**EXERCISE BRIEF**
Reproduce the entire listing exactly. Leave the pictures out.

**INFORMATION SHOWN**

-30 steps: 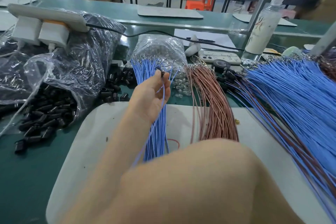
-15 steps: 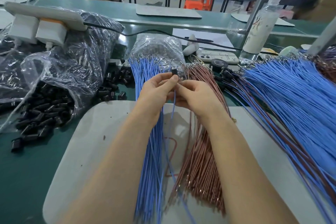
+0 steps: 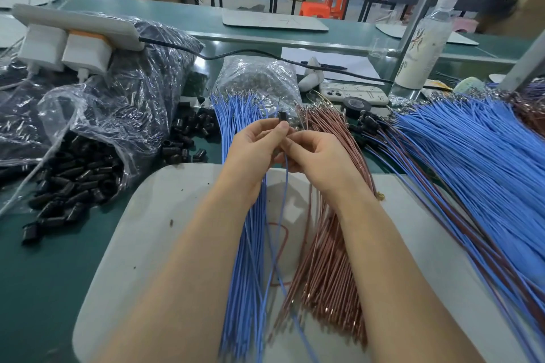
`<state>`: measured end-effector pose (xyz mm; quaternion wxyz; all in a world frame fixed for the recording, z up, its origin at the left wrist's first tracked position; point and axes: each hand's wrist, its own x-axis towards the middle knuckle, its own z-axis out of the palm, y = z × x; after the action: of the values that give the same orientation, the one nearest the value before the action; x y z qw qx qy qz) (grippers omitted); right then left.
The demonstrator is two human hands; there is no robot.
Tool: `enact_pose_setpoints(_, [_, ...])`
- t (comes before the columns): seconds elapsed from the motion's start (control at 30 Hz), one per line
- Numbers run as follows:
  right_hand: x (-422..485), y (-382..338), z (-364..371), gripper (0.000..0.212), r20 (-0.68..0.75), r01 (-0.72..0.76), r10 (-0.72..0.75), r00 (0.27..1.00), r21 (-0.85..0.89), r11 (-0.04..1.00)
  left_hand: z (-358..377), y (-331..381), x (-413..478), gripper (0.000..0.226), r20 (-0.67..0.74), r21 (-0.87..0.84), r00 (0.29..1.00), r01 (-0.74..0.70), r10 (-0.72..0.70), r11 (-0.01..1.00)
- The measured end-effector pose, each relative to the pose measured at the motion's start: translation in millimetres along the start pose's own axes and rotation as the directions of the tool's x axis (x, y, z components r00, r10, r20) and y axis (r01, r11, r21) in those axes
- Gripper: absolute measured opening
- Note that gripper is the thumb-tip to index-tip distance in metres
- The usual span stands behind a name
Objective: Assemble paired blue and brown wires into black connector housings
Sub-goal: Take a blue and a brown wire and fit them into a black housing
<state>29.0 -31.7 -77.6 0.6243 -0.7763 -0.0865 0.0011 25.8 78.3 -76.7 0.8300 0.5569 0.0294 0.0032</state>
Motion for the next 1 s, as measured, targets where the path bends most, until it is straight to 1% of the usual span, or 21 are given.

**RESPONSE TO THE EXERCISE**
-30 steps: 
-15 steps: 
+0 steps: 
`<state>`: measured end-effector pose (xyz mm; quaternion wxyz; all in a world frame fixed for the recording, z up, its origin at the left wrist's first tracked position; point and axes: each hand's wrist, its own x-axis towards the middle knuckle, its own z-axis out of the palm, y = z × x; after the action: of the values that give the same orientation, the one nearest the value before the action; x y z qw qx qy qz) (grippers omitted); right then left.
The demonstrator is two human hands; there is no robot.
Tool: `enact_pose_setpoints(_, [_, ...])`
- t (comes before the columns): seconds elapsed from the motion's start (control at 30 Hz), one per line
- Numbers run as follows:
  right_hand: x (-422..485), y (-382..338), z (-364..371), gripper (0.000..0.212), r20 (-0.68..0.75), r01 (-0.72..0.76), r10 (-0.72..0.75), r00 (0.27..1.00), r21 (-0.85..0.89), r11 (-0.04..1.00)
  left_hand: z (-358..377), y (-331..381), x (-413..478), gripper (0.000..0.226), r20 (-0.67..0.74), r21 (-0.87..0.84), r00 (0.29..1.00), r01 (-0.74..0.70), r10 (-0.72..0.70), r11 (-0.01..1.00)
- The measured end-effector pose, each relative to the pose measured at the motion's start: translation in millimetres along the start pose's own axes and rotation as the directions of the tool's x axis (x, y, z components r00, r10, r20) and y axis (r01, r11, r21) in those axes
- Gripper: absolute measured opening
- Note that gripper is the thumb-tip to index-tip distance in metres
- The usual span stands behind a name
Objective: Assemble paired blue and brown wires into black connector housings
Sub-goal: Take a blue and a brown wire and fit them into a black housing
<state>29.0 -31.7 -77.6 0.6243 -0.7763 -0.0865 0.0011 25.8 78.3 -76.7 0.8300 0.5569 0.0294 0.0032</state>
Motion for the next 1 s, as measured, targets where the path bends most, until it is straight to 1% of the usual span, or 21 are given.

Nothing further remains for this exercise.